# PROMPT:
Give back, exactly as written, the lines from the beginning of the listing through the one that contains "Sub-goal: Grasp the".
** Opening SOURCE MATERIAL block **
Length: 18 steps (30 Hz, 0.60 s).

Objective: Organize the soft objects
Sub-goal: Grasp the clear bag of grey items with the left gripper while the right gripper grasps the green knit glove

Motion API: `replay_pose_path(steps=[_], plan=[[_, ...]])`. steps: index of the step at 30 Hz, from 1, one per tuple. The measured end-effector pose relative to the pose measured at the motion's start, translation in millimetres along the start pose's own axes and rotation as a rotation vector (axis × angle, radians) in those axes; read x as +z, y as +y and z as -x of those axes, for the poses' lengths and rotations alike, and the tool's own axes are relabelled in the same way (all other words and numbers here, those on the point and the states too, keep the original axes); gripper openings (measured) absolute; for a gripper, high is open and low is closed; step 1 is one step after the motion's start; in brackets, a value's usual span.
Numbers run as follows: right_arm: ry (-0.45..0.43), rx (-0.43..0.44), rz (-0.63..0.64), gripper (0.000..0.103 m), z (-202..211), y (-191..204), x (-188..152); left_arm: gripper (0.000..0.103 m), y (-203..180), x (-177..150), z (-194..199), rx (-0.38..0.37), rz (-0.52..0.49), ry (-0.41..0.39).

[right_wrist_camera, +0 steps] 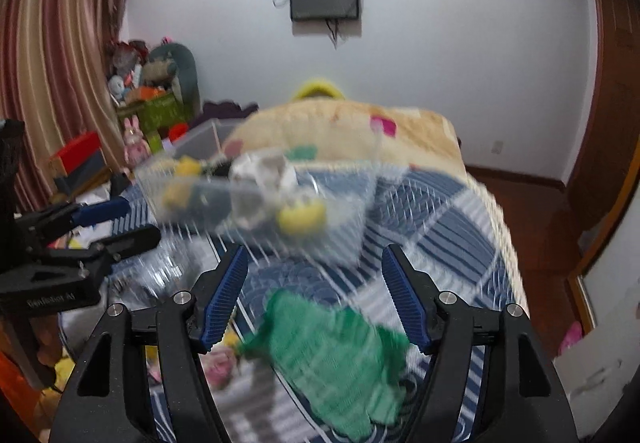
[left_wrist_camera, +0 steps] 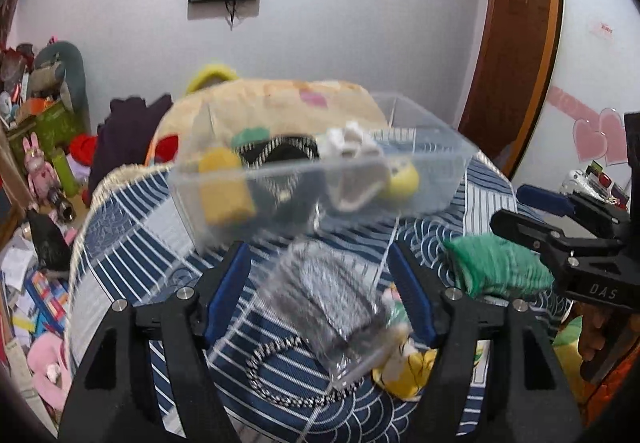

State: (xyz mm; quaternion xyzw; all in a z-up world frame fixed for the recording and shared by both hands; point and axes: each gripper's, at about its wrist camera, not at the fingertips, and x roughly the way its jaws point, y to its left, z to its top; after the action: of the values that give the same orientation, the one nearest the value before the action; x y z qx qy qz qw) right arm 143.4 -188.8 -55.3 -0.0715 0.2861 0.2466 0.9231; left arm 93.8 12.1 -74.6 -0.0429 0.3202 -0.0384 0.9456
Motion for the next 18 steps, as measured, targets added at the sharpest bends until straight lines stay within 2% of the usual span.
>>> replay_pose_path(steps=[3,6,14,15,18], plan=[[0.039,0.011,-0.022,0.066,-4.5,-6.2,-14.7,0.071,1.7,-10.0,-9.7,-0.011,0.036,0.039],[0.063,-0.017,-0.009,0.066,-7.6,-7.4,-24.9,0.071,3.8,-20.2,-19.3,-0.021,0.072,0.072],[0.098,-0.056,0.011,0.066,-10.1,-8.9,-45.1,0.07,4.4,-25.8,-26.6,-0.031,0.088,0.067],[0.096,-0.057,0.011,0.066,-8.5,-9.1,-45.3,0.067,3.8,-26.1,-26.2,-0.032,0.088,0.063],[0.089,-0.054,0.001,0.056,-7.1,-11.4,-45.8,0.056,0.3,-26.2,-26.2,-0.047,0.076,0.062]])
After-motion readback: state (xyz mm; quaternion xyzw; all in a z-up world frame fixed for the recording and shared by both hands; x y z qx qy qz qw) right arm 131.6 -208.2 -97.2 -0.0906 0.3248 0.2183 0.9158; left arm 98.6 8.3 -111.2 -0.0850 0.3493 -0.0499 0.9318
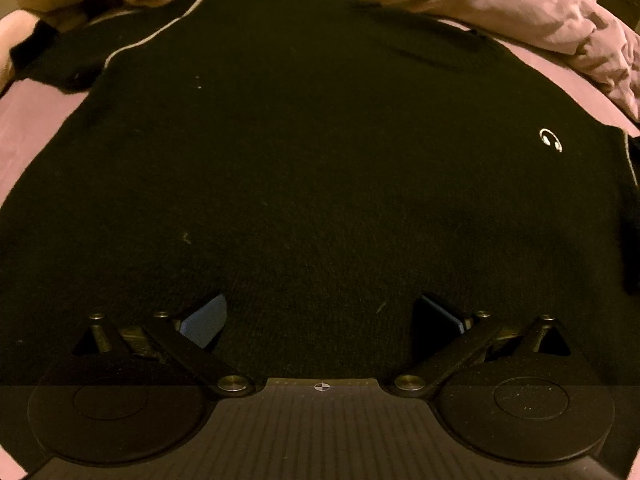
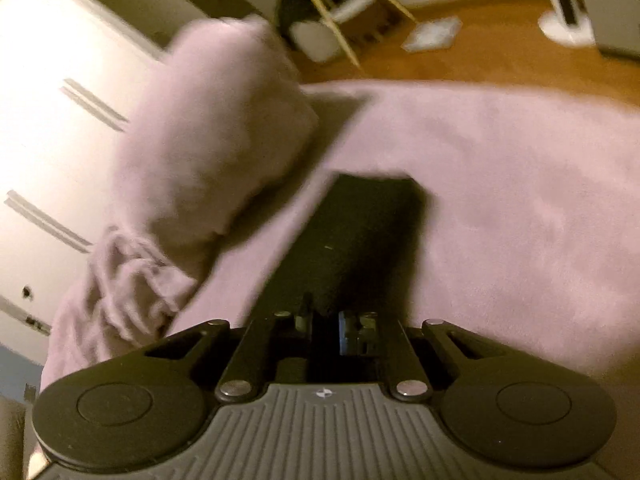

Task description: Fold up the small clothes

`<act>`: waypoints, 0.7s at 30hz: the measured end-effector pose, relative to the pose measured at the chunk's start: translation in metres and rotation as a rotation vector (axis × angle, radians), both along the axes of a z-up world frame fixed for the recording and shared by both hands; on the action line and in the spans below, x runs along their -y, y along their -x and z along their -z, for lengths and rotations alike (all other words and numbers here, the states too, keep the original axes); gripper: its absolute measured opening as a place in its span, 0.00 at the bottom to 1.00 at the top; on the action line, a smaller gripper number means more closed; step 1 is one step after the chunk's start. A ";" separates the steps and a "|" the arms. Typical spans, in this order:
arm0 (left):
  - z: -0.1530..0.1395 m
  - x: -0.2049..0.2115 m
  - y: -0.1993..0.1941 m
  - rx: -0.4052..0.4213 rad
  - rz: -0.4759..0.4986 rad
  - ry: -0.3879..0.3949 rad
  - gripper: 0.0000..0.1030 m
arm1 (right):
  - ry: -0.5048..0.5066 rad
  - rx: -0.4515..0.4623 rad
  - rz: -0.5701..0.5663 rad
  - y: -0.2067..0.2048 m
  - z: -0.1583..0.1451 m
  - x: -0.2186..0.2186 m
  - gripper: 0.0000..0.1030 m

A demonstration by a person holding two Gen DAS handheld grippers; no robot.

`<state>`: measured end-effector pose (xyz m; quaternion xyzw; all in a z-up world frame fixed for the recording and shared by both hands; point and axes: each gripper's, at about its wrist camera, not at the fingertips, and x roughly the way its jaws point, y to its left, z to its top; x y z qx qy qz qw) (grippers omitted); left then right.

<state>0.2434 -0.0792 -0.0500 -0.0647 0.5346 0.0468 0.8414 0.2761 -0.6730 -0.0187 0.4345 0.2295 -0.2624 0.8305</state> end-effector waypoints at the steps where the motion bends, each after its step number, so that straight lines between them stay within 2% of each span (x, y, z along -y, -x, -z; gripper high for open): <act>1: -0.002 -0.002 0.000 -0.004 0.001 0.005 1.00 | 0.040 0.016 0.000 0.007 -0.014 -0.003 0.10; 4: -0.008 -0.010 0.000 -0.013 -0.001 0.011 1.00 | 0.109 0.048 0.032 0.029 -0.051 -0.006 0.10; 8: -0.021 -0.025 0.002 -0.006 0.004 0.013 1.00 | 0.155 -0.011 0.073 0.036 -0.078 -0.014 0.09; 11: -0.034 -0.038 0.004 0.014 0.019 -0.001 1.00 | 0.211 0.021 0.030 0.028 -0.105 -0.045 0.09; 14: -0.044 -0.055 0.005 0.028 0.024 -0.011 1.00 | 0.309 0.078 -0.139 0.002 -0.138 -0.113 0.10; 17: -0.051 -0.076 0.004 0.038 0.001 -0.003 1.00 | 0.376 0.119 -0.371 -0.025 -0.156 -0.202 0.10; 19: -0.054 -0.091 0.004 0.048 -0.026 0.007 1.00 | 0.388 0.159 -0.522 -0.038 -0.155 -0.266 0.10; 21: -0.056 -0.106 0.005 0.055 -0.049 0.022 1.00 | 0.344 0.191 -0.645 -0.049 -0.139 -0.328 0.14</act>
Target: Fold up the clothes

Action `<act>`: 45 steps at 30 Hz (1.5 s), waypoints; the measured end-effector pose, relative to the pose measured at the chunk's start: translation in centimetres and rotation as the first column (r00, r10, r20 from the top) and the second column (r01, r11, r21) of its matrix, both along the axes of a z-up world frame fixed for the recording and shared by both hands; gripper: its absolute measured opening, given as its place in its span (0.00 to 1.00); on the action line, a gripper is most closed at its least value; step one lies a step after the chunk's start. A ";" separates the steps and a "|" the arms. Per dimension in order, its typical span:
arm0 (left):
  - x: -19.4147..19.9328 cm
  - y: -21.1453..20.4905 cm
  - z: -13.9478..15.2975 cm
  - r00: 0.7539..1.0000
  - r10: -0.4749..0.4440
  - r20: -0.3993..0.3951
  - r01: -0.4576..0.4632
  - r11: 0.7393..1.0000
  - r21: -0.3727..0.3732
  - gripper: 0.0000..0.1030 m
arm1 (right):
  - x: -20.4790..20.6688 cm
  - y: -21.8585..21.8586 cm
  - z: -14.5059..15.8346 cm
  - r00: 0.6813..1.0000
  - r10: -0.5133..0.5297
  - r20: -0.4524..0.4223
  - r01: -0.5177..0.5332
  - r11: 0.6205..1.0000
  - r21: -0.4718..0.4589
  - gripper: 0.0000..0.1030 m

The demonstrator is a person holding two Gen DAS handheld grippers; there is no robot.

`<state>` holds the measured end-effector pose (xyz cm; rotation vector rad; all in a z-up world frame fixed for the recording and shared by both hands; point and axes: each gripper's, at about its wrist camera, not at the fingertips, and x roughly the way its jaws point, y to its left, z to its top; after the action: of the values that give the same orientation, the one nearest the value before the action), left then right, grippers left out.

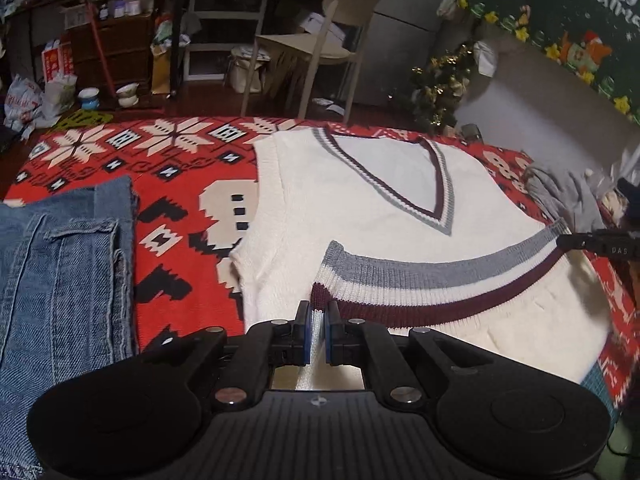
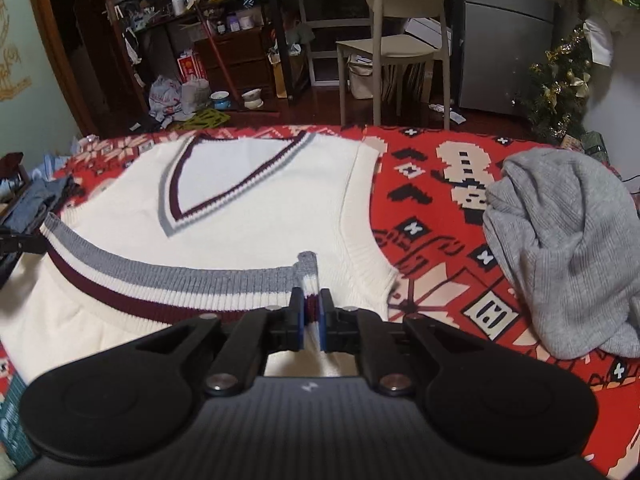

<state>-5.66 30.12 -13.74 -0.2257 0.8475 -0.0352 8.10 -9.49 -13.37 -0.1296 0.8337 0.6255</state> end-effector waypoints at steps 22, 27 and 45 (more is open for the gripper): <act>-6.2 2.0 1.1 0.990 0.138 -0.030 -0.139 0.989 -0.047 0.32 | -3.7 -6.0 0.4 0.978 -0.194 -0.072 0.191 0.981 -0.037 0.30; -9.7 1.4 0.7 0.983 0.177 -0.048 -0.180 0.980 -0.080 0.42 | -7.4 -7.7 0.0 0.962 -0.215 -0.170 0.218 0.976 0.000 0.34; -10.5 -2.8 -1.1 0.991 0.074 -0.116 -0.067 0.996 0.057 0.22 | -10.4 -7.2 -1.8 0.960 -0.219 -0.173 0.211 0.976 -0.061 0.20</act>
<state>-16.21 27.29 -14.84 -0.2091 0.9562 0.0673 -2.28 -16.68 -15.18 -0.0197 1.0199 0.4187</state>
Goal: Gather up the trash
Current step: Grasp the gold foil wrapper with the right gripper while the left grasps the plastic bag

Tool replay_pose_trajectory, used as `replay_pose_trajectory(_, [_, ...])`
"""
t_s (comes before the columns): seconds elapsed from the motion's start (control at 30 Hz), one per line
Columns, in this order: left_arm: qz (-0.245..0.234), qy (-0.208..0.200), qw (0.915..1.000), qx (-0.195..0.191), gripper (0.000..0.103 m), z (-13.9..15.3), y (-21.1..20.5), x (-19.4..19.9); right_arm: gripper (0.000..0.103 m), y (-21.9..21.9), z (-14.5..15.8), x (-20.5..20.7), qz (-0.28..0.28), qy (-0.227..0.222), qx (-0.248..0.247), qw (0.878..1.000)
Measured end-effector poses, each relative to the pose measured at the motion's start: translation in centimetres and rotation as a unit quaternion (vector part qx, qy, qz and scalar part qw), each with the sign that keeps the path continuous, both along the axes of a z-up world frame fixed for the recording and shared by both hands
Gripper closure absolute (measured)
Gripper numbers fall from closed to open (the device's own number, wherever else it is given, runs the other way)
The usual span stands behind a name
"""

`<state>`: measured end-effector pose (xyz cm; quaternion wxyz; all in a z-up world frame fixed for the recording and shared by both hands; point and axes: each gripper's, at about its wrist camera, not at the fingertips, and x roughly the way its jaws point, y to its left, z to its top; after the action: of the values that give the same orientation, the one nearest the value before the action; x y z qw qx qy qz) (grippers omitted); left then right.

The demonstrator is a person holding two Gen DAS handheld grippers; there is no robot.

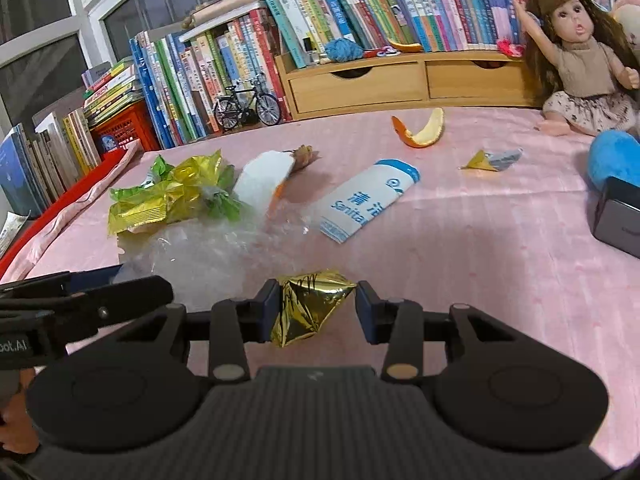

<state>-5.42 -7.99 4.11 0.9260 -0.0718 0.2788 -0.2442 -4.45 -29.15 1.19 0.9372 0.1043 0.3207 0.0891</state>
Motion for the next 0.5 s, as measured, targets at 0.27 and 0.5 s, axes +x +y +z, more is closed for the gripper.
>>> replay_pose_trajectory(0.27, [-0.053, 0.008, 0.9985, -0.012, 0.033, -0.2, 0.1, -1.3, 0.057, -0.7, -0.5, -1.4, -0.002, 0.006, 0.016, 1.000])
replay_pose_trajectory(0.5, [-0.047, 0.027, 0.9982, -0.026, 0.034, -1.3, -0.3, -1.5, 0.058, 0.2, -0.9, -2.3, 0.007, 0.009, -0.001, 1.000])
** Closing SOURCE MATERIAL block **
# REPLY TO THE TASK:
Length: 18 steps (30 Hz, 0.60 s).

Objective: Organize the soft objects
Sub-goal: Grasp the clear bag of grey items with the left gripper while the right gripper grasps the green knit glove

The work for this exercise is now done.